Controversy Simmers Over Canada’s First Soda Tax

The Newfoundland and Labrador government is all set to implement the country’s first soda tax beginning September 2022. According to Finance Minister, Siobhan Coady, the new tax will see prices on drinks with added sugars increase by 20 cents per litre. This tax is expected to reap the province an additional $9 million in tax revenues and will be applied in addition to existing provincial sales tax.

The taxes will affect all beverages with added sweeteners such as sugar, fructose, corn syrup and agave nectar. Alcoholic drinks, chocolate milk, infant formula, yoghurt drinks, diet drinks with artificial sweetening, and nutritional meal replacement beverages are exempted. Alcoholic beverages are already charged higher taxes and it is believed that adding on to this will not discourage further consumption.

The purpose of the tax is to help curb an ongoing obesity crisis but critics are already finding fault with its logic. Newfoundland and Labrador currently leads the nation with the highest obesity rate of 30%, whereas the national figure is about 20%. Professor Sara Kirk of Dalhousie University said that the new tax was no guarantee that costlier soda would make for a healthier populace. She recommended making the taxes more effective by using them to increase education and boost the availability of healthier alternatives.

Food security researcher Nathan Sing also noted that many rural areas in the province were plagued by inaccessibility to safe drinking water due to boil water advisories. Cheap soda was amongst the packaged drinks that people relied on for hydration.

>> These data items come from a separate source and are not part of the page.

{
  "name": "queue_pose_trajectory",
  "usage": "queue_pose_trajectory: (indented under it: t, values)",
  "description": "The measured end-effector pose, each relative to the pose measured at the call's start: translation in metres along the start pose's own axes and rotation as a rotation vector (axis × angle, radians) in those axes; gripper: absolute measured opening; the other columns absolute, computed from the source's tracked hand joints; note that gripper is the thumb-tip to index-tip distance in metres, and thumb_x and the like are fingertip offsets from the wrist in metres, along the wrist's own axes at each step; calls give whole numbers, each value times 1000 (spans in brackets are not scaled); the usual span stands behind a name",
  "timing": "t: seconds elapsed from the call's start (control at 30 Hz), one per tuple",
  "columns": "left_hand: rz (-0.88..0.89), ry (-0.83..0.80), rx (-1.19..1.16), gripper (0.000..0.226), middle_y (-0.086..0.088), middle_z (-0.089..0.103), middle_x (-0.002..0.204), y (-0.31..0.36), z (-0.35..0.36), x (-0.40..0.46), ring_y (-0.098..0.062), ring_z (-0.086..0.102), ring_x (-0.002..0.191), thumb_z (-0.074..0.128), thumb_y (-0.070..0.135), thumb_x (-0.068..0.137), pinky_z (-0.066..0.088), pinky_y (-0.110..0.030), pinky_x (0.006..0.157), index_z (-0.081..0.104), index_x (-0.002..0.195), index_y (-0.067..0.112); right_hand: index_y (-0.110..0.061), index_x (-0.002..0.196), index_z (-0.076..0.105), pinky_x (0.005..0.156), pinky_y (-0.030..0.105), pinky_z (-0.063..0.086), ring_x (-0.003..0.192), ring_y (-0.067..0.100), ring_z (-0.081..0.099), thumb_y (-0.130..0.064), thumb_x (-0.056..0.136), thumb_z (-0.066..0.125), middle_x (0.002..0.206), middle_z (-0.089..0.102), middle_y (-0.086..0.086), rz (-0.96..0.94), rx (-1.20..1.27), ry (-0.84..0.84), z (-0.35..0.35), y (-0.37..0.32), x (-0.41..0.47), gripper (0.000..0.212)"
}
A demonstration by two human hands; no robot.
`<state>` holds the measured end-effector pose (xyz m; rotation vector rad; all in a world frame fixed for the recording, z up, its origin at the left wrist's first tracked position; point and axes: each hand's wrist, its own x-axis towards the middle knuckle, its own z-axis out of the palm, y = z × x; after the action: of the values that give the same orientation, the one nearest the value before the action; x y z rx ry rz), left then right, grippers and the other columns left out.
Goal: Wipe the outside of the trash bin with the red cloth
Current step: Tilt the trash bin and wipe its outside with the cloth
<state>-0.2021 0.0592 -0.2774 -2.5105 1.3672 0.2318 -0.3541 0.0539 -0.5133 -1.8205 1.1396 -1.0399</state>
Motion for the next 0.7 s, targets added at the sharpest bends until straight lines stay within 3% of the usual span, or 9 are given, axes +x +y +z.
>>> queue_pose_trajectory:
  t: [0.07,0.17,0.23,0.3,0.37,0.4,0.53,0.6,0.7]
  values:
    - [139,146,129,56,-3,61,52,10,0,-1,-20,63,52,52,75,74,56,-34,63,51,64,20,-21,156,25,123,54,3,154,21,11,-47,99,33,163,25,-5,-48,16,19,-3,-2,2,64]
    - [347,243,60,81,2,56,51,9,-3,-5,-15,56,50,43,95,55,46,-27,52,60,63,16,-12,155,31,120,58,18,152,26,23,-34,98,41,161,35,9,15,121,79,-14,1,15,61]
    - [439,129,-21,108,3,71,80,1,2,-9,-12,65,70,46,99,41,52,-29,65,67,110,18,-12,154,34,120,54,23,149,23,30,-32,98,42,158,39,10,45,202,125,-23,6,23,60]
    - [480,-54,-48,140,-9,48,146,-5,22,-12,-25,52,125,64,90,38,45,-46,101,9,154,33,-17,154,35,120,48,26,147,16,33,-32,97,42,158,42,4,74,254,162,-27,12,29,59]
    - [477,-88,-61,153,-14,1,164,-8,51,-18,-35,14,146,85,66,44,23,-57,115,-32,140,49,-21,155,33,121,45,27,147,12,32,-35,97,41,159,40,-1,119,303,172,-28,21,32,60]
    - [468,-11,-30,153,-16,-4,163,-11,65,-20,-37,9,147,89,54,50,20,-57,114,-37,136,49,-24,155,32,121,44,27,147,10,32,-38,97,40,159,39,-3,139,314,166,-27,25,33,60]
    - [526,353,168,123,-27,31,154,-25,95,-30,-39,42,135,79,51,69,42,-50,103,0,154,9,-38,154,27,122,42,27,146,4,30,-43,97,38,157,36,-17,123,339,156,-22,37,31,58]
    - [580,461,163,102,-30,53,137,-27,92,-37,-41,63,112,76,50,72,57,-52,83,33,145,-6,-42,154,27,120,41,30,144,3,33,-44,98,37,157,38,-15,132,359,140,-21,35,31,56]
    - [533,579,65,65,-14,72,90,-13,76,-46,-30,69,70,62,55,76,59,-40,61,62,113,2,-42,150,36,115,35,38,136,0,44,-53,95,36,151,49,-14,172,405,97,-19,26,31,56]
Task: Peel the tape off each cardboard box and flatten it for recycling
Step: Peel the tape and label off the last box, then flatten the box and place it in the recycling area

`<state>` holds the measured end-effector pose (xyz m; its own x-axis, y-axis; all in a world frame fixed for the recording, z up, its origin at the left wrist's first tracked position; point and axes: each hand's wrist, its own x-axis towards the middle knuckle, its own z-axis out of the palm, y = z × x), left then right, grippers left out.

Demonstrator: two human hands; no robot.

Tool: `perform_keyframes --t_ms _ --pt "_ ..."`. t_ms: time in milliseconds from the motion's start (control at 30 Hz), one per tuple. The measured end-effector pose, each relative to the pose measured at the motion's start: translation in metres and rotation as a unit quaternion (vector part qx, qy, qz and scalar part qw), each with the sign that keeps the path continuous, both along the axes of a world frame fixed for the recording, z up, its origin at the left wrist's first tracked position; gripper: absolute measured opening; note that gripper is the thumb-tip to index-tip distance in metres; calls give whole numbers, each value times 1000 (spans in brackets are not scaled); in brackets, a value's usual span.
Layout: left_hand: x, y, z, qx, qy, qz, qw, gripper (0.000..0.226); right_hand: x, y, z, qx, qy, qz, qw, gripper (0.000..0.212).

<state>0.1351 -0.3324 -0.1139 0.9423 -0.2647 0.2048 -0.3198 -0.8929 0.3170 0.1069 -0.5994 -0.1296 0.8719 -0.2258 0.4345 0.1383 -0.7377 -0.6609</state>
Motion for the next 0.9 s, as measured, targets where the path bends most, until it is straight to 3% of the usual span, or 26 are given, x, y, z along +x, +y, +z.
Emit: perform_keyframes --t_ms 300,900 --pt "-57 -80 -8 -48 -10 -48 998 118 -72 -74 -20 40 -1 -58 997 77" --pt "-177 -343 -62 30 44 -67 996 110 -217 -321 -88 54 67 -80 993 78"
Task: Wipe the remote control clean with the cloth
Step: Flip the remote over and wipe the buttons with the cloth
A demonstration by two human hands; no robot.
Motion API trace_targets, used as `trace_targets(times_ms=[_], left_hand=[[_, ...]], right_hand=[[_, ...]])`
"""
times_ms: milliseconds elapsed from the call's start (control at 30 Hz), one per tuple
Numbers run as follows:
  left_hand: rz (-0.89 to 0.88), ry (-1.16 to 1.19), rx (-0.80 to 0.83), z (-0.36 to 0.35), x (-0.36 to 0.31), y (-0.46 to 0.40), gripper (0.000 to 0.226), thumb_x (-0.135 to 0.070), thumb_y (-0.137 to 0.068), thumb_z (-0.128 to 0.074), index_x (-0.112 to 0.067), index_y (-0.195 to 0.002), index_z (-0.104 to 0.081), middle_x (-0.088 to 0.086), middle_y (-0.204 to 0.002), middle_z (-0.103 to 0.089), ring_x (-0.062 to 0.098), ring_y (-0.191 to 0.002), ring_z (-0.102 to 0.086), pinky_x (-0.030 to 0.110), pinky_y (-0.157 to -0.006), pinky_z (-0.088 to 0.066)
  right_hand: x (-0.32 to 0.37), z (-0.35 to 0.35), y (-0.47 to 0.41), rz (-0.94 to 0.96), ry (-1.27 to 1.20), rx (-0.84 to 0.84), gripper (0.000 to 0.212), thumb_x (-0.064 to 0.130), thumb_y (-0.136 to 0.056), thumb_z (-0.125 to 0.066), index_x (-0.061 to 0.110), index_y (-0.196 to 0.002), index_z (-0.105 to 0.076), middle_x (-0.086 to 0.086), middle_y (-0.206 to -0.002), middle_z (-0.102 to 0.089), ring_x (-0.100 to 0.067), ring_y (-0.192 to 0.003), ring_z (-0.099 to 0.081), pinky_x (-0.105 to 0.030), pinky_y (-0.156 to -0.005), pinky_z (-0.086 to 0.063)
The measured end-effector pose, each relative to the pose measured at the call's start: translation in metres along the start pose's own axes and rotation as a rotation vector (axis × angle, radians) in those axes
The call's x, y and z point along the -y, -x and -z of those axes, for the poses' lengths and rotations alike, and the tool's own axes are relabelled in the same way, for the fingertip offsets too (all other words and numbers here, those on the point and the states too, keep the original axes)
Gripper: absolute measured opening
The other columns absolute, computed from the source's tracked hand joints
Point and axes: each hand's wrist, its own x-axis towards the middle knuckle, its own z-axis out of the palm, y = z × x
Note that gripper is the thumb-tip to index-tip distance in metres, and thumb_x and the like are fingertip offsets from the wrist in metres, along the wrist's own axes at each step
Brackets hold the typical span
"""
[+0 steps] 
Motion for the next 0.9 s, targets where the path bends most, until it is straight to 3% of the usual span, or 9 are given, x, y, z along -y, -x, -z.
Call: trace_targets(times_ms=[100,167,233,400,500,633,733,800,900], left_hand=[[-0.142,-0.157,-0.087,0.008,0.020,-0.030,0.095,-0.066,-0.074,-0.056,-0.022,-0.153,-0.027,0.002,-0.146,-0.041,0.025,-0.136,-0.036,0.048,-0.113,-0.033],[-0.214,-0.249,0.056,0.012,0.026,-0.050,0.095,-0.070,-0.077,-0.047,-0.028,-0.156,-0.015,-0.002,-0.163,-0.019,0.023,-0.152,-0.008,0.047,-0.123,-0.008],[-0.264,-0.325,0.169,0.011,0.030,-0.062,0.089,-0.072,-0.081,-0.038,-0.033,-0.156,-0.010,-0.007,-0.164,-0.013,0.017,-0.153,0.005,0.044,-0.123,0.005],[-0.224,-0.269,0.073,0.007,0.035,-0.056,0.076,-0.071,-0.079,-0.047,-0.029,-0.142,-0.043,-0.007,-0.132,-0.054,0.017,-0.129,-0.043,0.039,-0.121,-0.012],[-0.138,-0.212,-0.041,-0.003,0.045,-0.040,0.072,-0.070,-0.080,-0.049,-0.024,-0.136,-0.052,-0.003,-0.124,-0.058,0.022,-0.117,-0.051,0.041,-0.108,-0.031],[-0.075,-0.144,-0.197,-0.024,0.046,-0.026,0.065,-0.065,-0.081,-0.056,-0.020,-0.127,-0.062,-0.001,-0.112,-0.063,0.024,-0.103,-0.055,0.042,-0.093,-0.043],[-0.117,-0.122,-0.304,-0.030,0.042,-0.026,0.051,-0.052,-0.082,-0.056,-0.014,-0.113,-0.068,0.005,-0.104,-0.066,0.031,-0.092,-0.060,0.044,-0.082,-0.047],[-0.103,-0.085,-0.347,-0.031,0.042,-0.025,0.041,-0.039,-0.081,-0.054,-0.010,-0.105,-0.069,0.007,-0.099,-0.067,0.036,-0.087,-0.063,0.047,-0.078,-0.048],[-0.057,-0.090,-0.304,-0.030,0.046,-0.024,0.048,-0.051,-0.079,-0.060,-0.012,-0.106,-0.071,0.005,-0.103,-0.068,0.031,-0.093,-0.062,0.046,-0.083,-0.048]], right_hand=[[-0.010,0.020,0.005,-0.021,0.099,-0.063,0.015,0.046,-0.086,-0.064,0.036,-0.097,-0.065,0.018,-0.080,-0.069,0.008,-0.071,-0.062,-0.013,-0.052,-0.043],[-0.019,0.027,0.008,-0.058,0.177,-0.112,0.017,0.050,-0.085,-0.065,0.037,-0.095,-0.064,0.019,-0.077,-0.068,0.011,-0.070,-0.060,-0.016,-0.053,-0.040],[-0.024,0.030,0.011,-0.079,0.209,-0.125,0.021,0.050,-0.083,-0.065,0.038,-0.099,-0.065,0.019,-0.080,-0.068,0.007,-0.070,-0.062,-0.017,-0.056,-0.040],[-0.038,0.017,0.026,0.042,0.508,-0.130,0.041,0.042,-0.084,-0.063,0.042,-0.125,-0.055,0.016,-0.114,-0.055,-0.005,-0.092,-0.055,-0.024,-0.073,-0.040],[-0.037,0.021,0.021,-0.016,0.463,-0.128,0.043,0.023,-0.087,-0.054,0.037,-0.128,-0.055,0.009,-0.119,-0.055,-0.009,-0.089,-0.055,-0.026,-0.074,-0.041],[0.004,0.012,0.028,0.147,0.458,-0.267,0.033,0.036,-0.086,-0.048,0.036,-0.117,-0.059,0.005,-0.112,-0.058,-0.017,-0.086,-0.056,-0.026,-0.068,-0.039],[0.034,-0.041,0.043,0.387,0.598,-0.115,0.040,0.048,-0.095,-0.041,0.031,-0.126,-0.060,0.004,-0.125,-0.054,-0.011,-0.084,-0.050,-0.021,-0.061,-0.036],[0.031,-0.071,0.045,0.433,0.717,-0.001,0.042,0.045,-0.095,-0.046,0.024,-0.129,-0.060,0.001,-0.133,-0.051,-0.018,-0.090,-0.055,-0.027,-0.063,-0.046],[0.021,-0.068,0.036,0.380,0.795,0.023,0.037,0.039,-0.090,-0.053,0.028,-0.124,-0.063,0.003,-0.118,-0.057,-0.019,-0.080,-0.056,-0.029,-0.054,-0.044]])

He also highlighted the fact that the tax would disproportionately affect lower income earners.

The link between increasing the cost of soda and improved health appears to be even more tenuous. According to Statistics Canada, there has been a steep decline in soda consumption due to changing consumer preferences over the years driven by dietary concerns about obesity and high sugar intake. Soda sales were at about 86 litres per person in 2010, versus 53 litres in 2020. The Heart & Stroke foundation had claimed that introducing a soda tax would have an immediate and measurable impact on the weight and health of Canadians. Their premise however seems flawed given that as soda consumption has declined over the years, the country’s obesity rate and BMIs keep climbing.

The Financial Post’s Peter Shawn Taylor noted that though the soda tax would help the government generate more revenue, it shifted the burden of that particular tax onto low-income earners. He pointed to a 2020 study by the Economics and Human Biology academic journal that found that this demographic would pay the higher proportion of income in tax, making it regressive.